The effects of ICP4 on the binding of TFIID and TFIIB were also monitored in the same reactions. Western blot analysis with anti-TBP and anti-TFIIB antibodies showed that the TATA box-dependent increase of Pol II binding observed in the presence of ICP4 was also observed for TBP and TFIIB (Fig. 2A). Western blots performed in similar experiments also revealed that another component of TFIID, CIF/TAF150, was also recruited by ICP4 (data not shown). The observed TATA box-dependent increase in the binding of Pol II, TFIID, and TFIIB in the presence of ICP4 strongly suggests that ICP4 can promote the formation of PICs on the promoter.

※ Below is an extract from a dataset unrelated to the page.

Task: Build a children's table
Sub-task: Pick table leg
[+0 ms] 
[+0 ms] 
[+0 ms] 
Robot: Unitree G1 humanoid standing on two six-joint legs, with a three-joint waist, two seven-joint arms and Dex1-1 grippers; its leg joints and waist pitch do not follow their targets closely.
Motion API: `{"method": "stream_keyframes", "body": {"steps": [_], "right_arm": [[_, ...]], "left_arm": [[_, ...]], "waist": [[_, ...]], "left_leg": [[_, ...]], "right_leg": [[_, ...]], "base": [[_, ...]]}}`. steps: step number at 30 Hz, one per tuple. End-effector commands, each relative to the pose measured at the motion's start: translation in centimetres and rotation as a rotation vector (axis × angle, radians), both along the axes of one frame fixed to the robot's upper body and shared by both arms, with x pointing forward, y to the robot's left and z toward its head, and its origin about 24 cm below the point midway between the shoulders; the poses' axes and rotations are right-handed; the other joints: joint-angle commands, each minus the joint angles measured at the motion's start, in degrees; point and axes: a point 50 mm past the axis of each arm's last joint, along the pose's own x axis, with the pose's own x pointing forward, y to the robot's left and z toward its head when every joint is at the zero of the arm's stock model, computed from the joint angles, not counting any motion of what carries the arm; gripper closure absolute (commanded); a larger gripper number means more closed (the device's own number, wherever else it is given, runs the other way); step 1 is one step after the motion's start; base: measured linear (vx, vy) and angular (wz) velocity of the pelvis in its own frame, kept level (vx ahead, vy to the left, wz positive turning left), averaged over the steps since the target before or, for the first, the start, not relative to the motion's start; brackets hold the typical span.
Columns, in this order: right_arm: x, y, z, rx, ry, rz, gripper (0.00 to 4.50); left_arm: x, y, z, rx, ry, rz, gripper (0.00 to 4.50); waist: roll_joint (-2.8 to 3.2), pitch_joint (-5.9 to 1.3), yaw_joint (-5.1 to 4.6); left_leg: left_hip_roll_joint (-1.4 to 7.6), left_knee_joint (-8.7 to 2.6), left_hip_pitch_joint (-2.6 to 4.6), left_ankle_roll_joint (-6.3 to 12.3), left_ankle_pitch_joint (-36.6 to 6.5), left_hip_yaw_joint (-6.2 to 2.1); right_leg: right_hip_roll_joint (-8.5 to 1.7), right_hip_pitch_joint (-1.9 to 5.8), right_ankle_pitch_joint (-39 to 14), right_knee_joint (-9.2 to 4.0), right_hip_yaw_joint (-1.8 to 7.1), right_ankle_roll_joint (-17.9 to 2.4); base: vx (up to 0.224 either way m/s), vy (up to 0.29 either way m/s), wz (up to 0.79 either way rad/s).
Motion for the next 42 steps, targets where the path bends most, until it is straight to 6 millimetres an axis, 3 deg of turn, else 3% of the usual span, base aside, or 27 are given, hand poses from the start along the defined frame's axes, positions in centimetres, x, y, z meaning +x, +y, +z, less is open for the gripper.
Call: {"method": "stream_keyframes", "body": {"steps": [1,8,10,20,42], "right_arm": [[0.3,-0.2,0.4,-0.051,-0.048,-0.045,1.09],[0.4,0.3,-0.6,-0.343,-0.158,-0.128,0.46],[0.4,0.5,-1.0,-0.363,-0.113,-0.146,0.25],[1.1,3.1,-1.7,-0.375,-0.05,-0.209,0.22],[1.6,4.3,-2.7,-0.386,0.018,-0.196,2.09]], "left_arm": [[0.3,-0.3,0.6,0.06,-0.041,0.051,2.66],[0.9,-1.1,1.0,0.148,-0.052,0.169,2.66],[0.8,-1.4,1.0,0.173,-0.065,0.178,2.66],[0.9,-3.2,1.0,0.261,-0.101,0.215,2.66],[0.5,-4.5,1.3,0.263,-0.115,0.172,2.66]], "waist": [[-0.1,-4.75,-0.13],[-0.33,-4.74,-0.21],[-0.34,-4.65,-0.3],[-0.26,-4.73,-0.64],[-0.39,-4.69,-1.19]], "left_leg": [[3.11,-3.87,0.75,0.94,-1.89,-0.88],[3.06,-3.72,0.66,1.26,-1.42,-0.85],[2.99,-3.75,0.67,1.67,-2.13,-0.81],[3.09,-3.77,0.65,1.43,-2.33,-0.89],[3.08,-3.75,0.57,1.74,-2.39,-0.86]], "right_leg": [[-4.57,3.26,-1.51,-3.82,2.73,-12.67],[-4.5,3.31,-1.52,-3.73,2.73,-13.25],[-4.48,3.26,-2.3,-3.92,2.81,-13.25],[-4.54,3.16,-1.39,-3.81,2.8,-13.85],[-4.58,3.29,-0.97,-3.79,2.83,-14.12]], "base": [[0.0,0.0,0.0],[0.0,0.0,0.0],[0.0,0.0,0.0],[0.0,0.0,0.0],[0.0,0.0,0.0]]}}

For comparison the effects of the VP16 activation domain on the formation of PICs was determined using nuclear extract, a purified Gal4-VP16 protein, and an immobilized promoter that contains Gal4 binding sites upstream of the adenovirus E4 TATA box. The results depicted in Fig. 2B are consistent with those previously published (34) and show that the VP16 activation domain promotes Pol II and TFIIB binding with little or no effect on the binding of TFIID. This is different from the effects of ICP4 on the binding of these factors in that ICP4 also promoted the binding of TFIID to the gC promoter.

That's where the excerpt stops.